EXERCISE DESCRIPTION: Would you write out all of the data exactly as it appears below?

INFORMATION SHOWN:
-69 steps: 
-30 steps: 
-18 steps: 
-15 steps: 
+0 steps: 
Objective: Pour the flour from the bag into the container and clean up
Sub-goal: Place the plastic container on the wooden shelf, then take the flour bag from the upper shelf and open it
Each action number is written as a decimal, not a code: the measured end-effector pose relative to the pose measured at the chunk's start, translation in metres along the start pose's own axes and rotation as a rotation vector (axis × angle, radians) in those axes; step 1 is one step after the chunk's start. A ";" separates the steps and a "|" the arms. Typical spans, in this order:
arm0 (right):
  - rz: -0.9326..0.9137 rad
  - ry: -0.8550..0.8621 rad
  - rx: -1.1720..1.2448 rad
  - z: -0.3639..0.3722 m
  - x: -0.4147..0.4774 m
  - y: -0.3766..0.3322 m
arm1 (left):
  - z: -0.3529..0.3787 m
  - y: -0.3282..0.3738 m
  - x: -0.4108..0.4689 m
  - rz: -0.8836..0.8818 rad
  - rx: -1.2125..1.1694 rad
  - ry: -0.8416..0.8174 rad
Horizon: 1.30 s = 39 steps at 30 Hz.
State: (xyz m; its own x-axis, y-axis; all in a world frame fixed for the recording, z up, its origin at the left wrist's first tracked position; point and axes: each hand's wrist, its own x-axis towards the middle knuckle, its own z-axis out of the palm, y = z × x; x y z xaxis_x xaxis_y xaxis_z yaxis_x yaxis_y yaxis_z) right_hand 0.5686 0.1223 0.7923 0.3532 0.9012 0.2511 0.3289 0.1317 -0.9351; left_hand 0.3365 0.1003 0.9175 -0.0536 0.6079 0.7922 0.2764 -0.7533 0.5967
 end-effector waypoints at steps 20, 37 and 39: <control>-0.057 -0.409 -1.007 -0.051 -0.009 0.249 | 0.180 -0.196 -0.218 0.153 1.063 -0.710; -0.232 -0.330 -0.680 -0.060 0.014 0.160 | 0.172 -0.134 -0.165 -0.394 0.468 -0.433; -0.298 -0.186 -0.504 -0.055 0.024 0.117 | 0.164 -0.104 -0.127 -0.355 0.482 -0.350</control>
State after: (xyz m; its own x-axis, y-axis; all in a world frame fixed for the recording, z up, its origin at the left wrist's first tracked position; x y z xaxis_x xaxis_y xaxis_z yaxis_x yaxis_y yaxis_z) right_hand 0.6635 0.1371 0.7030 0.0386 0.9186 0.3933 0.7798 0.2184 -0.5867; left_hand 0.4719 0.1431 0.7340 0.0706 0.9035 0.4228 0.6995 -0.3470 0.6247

YOUR RESPONSE:
-69 steps: 
-30 steps: 
-18 steps: 
-15 steps: 
+0 steps: 
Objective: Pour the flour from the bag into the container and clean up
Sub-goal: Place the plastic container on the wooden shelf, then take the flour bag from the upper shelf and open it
Each action number is written as a decimal, not a code: the measured end-effector pose relative to the pose measured at the chunk's start, translation in metres along the start pose's own axes and rotation as a rotation vector (axis × angle, radians) in those axes; step 1 is one step after the chunk's start. A ";" separates the steps and a "|" the arms. Typical spans, in this order:
arm0 (right):
  - rz: -0.9326..0.9137 rad
  - ry: -0.8550..0.8621 rad
  - rx: -1.1720..1.2448 rad
  - z: -0.3639..0.3722 m
  - x: -0.4147..0.4774 m
  - y: -0.3766..0.3322 m
arm1 (left):
  - z: -0.3529..0.3787 m
  - y: -0.3282..0.3738 m
  - x: -0.4108..0.4689 m
  - rz: -0.8836..0.8818 rad
  - rx: -1.2125..1.1694 rad
  - ry: -0.8416..0.8174 rad
Horizon: 1.30 s = 39 steps at 30 Hz.
State: (xyz m; its own x-axis, y-axis; all in a world frame fixed for the recording, z up, its origin at the left wrist's first tracked position; point and axes: each hand's wrist, its own x-axis towards the middle knuckle, its own z-axis out of the palm, y = z × x; x y z xaxis_x xaxis_y xaxis_z yaxis_x yaxis_y yaxis_z) right_hand 0.5686 0.1223 0.7923 0.3532 0.9012 0.2511 0.3289 0.1317 -0.9351; left_hand 0.3365 0.1003 0.9175 -0.0536 0.6079 0.7922 0.2764 -0.7533 0.5967
 end-effector waypoints at steps 20, 37 and 39: <control>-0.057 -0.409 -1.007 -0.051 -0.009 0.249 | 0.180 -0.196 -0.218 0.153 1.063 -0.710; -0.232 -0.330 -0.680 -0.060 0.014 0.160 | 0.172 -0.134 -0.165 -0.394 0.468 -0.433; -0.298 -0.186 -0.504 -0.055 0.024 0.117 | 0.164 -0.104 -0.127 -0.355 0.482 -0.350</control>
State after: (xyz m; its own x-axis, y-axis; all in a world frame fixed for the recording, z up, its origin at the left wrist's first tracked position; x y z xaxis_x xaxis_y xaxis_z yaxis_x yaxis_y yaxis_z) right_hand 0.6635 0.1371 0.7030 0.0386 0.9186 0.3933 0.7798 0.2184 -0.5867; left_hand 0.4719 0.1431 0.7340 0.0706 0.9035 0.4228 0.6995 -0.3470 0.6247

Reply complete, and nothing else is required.